Antes que a ovelha terminasse seu discurso, um senhor idoso trajando uma fantasia de Super-homem invade a sala, interrompendo a locução da ovelha e pergunta diante do grupo: - Aqui é que acontecem as aulas de defesa pessoal contra insetos e aracnídeos? – O cavalheiro com o cigarro na mão, já quase a queimar-lhe os dedos, respondeu ao senhor: - Não meu senhor. Aqui estamos debatendo teoria literária conforme o título do texto indica. Apenas essa ovelha intrometida é que não tem razão de ser, e agora o senhor, é claro. De todo modo, as aulas de defesa pessoal contra insetos e aracnídeos acontecem na sala 403, logo no fim do corredor. – O senhor pede desculpas e se retira. O efeminado então atira ao chão o cigarro, que a essa altura constava apenas do filtro, e desviando o olhar do senhor a ovelha, sugere a retomada: - Você dizia...?

A ovelha olha para um lado e para o outro e em tom de fofoca, indaga ao cavalheiro que acabara de lhe dirigir a atenção: - Querida!! Quem é essa criatura esquisita que acabou de cair de para-quedas?!? – E o senhor, já excitado e totalmente entregue aos trejeitos que o particularizavam desde o inicio da cena: - Meu amor, isso aqui é assim todo dia! Uns bofes esquisitíssimos aparecem toda semana para essa aula de defesa pessoal contra insetos e aracnídeos. As vezes você esbarra com um com tentáculos pelo corredor, as vezes uma senhorinha quase batendo as botas com um par de óculos tãaaoooo démodé! Mas querida – e nesse momento o crítico olhou firme nos olhos da ovelha e fez as vezes de quem lhe daria um conselho: - A aula é ótima! Acho, inclusive, que você deveria se inscrever pra ver como é. Vi você aí se coçando e você sabe que pulga é aracnídeo, num sabe?

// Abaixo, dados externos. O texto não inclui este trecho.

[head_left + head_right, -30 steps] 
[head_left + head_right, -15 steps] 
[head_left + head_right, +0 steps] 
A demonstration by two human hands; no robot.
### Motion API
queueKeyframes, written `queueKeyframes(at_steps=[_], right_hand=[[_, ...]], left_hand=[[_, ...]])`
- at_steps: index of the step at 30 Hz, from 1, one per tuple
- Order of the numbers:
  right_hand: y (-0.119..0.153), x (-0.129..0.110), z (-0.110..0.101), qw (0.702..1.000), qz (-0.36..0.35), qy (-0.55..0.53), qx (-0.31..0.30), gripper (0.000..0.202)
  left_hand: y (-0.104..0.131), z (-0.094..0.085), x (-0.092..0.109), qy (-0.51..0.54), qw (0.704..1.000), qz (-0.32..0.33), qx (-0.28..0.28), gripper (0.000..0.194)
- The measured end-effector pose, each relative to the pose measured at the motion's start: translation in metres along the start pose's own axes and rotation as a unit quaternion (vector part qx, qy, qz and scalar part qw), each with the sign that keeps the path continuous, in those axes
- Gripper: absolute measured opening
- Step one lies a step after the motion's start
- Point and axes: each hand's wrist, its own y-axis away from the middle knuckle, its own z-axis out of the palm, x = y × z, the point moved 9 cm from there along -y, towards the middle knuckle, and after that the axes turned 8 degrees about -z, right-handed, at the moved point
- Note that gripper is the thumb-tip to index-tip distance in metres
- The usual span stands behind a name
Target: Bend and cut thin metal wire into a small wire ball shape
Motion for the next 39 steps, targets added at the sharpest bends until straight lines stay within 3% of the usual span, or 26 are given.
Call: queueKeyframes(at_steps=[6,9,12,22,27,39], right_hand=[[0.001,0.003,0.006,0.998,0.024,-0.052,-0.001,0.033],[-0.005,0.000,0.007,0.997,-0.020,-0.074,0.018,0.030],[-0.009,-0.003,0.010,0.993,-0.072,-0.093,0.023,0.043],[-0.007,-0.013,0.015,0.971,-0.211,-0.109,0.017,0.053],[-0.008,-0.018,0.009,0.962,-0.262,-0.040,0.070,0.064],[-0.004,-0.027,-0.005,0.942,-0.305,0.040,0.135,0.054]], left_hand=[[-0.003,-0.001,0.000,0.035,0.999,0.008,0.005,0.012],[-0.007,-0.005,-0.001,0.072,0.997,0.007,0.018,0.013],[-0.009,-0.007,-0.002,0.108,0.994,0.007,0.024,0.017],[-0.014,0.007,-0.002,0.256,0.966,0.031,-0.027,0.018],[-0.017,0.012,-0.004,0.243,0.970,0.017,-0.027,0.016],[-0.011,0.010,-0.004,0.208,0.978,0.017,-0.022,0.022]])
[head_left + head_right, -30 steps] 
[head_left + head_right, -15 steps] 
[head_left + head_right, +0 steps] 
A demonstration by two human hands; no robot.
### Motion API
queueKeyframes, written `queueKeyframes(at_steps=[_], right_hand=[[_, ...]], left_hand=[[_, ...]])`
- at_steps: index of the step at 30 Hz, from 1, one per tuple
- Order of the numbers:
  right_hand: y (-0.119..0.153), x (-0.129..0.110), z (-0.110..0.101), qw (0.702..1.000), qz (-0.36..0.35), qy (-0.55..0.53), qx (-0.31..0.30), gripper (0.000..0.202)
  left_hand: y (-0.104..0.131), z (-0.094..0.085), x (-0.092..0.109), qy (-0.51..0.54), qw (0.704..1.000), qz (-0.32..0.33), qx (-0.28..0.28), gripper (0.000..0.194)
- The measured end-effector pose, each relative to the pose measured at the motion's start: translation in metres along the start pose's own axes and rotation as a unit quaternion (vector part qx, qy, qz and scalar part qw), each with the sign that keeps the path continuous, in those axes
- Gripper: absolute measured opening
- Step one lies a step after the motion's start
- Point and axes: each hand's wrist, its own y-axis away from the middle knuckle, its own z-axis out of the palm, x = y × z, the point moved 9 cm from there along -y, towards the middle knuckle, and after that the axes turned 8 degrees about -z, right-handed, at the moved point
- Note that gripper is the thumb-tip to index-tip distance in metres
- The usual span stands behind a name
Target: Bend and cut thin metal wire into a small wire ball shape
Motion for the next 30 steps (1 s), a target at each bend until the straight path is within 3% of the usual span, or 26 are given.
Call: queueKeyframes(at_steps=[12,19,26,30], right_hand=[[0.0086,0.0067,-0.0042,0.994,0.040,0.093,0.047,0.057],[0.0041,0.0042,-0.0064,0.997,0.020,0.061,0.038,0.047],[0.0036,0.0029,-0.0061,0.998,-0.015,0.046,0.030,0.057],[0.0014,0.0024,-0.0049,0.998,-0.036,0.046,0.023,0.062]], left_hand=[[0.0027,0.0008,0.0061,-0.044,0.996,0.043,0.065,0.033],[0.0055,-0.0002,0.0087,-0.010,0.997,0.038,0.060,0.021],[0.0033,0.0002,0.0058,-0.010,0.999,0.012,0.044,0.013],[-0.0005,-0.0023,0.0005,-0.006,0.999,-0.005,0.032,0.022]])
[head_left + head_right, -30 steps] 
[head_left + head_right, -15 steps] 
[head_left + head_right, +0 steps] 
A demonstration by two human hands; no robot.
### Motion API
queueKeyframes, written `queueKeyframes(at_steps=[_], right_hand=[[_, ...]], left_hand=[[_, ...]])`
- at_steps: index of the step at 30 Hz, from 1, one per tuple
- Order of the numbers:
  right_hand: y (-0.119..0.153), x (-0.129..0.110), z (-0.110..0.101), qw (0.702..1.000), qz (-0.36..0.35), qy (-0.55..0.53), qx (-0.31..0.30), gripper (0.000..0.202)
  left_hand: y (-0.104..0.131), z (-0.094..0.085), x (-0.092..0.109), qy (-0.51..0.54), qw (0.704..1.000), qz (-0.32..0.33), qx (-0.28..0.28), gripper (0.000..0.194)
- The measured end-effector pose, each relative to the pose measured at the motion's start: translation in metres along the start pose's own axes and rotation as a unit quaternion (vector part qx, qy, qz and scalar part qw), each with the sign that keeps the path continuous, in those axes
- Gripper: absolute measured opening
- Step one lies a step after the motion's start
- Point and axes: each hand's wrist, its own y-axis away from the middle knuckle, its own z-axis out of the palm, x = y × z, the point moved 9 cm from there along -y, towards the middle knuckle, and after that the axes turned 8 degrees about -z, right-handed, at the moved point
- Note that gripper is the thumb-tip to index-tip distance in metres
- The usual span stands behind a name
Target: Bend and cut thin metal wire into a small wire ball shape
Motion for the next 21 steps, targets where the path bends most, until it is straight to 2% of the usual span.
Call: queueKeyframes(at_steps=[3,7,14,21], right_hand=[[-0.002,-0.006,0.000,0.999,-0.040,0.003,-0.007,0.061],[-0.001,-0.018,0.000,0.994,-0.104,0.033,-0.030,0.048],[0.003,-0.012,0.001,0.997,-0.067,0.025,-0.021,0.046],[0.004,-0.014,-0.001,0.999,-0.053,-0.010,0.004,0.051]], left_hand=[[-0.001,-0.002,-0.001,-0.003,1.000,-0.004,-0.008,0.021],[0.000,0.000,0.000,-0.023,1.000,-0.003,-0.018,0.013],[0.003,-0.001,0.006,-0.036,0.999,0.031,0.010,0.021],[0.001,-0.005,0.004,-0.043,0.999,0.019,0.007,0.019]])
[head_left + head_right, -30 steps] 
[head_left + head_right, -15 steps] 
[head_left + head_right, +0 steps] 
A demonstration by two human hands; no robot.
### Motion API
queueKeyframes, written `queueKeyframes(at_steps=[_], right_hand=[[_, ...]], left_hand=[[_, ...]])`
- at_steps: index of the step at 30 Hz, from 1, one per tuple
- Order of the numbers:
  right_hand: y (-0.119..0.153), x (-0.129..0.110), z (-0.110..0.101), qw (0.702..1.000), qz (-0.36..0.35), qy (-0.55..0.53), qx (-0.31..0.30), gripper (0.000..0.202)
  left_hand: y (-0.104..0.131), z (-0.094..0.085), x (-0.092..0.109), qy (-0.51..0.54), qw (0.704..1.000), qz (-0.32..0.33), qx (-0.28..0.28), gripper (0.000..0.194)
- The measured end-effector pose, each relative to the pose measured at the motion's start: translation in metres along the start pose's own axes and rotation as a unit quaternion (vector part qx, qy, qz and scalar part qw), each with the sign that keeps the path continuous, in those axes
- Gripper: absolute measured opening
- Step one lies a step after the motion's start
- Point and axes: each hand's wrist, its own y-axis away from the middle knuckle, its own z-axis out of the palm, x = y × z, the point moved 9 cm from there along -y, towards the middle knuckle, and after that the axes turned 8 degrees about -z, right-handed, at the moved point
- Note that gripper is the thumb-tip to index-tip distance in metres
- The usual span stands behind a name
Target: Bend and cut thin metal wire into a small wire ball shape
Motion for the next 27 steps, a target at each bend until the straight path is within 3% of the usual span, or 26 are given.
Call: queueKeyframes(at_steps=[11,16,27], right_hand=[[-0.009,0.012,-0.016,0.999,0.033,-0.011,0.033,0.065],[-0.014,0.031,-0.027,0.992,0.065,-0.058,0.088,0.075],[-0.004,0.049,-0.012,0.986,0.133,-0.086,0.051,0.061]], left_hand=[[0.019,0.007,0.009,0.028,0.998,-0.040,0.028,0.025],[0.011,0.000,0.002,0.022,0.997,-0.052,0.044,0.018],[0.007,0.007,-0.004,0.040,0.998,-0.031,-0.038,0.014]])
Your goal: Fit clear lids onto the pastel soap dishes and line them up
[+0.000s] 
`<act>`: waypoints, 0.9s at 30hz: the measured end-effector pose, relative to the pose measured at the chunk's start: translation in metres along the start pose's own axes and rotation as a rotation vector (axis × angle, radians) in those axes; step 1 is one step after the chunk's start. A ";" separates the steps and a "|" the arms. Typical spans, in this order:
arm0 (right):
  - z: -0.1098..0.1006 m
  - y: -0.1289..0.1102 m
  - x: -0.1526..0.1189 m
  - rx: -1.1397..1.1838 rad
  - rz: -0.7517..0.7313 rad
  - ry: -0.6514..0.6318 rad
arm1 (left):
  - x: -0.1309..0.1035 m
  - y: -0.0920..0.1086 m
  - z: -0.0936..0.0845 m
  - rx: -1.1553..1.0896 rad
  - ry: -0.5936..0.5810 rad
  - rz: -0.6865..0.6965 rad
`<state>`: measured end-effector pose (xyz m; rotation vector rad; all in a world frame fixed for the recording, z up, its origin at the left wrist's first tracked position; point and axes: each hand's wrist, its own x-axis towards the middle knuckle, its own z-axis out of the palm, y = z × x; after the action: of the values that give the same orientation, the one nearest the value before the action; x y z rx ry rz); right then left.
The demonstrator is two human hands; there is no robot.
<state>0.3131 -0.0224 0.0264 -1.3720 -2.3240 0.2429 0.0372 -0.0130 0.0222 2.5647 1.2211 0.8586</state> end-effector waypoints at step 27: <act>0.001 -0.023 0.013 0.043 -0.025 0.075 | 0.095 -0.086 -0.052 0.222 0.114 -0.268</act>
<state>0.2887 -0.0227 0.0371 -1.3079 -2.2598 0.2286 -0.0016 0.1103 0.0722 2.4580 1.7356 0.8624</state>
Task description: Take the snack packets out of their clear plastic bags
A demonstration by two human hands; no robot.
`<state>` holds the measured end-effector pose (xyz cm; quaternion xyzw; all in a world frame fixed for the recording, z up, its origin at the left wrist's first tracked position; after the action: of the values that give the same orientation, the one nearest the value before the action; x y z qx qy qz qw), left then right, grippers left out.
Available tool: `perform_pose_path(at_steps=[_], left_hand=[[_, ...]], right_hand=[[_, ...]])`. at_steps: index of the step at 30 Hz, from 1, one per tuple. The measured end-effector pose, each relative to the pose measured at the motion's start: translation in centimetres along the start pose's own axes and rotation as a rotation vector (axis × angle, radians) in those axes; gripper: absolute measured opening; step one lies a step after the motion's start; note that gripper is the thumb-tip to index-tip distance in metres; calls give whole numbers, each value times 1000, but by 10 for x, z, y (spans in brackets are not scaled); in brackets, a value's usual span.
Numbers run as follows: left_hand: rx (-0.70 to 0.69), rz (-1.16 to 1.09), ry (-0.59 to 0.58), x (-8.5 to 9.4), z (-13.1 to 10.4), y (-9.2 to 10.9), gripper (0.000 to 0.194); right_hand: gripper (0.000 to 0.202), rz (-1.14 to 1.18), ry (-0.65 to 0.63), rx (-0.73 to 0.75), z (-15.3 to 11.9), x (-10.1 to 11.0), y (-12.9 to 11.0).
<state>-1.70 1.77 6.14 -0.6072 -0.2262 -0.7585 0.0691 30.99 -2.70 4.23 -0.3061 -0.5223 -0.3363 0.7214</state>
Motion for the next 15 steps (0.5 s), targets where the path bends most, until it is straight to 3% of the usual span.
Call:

Nesse momento, a ovelha deu as costas ao cavalheiro erguendo ao alto o pescoço como que ofendida com a insinuação do crítico e saiu da sala sem nem ao menos um “bééé”. Os críticos se entreolharam e como que não entendessem a reação do animal, se levantaram, juntaram seus papéis e caminharam juntos até o elevador do prédio. Pelo corredor, esbarraram ainda com dois caquéticos senhores: um índio e um policial. E tiveram ainda o desprazer de testemunhar a nudez do homem obeso que, fantasiado de Adão, não tinha suficiente proteção para quantidade absurda de carne e pele que transbordava de seus ossos. Já no elevador, e antes que se despedissem, um disse ao outro: - Essa gente é horrível! – O outro respondeu logo em seguida: - Definitivamente uma gente horrível!

3 comentários:

  1. Hahahahaha

    Adorei esta sua verve! Explore mais... Eu asseguro, na qualidade de aracnofóbica, que as aulas de defesa pessoal contra insetos e aracnídeos é muito mais do que bem vinda...

    Vou recomendar esta leitura para o ganso que habita a minha rua e que sai para passear com sua 'dona' depois das onze da noite (sem sacanagem alguma, muito sério).